### Raw data
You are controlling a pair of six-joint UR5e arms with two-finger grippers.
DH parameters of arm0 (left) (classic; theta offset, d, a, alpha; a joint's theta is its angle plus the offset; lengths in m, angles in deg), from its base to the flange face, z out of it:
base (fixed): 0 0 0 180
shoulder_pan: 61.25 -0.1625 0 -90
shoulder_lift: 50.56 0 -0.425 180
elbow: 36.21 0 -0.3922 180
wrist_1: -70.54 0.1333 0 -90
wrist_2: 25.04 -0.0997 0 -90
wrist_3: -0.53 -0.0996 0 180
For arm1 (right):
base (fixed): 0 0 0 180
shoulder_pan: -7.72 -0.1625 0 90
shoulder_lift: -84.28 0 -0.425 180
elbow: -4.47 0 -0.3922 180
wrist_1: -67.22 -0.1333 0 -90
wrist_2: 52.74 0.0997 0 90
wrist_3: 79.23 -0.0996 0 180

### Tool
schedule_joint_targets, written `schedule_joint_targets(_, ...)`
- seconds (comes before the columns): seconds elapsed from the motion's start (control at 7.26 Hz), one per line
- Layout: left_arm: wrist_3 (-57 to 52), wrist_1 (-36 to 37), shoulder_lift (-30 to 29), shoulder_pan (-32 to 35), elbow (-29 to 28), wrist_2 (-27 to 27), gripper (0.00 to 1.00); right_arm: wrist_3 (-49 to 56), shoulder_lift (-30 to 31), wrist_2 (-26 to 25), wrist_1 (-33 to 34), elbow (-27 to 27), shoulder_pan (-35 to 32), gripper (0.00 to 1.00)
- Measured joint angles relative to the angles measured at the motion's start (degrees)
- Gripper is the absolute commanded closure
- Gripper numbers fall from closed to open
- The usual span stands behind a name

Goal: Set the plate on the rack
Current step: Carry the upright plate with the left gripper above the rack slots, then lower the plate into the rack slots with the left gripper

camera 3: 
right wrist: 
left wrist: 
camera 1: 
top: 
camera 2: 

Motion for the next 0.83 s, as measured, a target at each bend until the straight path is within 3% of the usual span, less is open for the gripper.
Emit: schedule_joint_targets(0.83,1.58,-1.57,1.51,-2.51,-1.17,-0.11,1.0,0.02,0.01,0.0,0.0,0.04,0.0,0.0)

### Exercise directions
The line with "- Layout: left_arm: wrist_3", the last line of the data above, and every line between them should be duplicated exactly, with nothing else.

### Task solution
- Layout: left_arm: wrist_3 (-57 to 52), wrist_1 (-36 to 37), shoulder_lift (-30 to 29), shoulder_pan (-32 to 35), elbow (-29 to 28), wrist_2 (-27 to 27), gripper (0.00 to 1.00); right_arm: wrist_3 (-49 to 56), shoulder_lift (-30 to 31), wrist_2 (-26 to 25), wrist_1 (-33 to 34), elbow (-27 to 27), shoulder_pan (-35 to 32), gripper (0.00 to 1.00)
- Measured joint angles relative to the angles measured at the motion's start (degrees)
- Gripper is the absolute commanded closure
- Gripper numbers fall from closed to open
- The usual span stands behind a name

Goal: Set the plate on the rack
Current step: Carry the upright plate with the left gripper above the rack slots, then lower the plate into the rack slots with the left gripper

camera 3: 
right wrist: 
left wrist: 
camera 1: 
top: 
camera 2: 

Motion for the next 0.83 s, as measured, a target at each bend until the straight path is within 3% of the usual span, less is open for the gripper.
Emit: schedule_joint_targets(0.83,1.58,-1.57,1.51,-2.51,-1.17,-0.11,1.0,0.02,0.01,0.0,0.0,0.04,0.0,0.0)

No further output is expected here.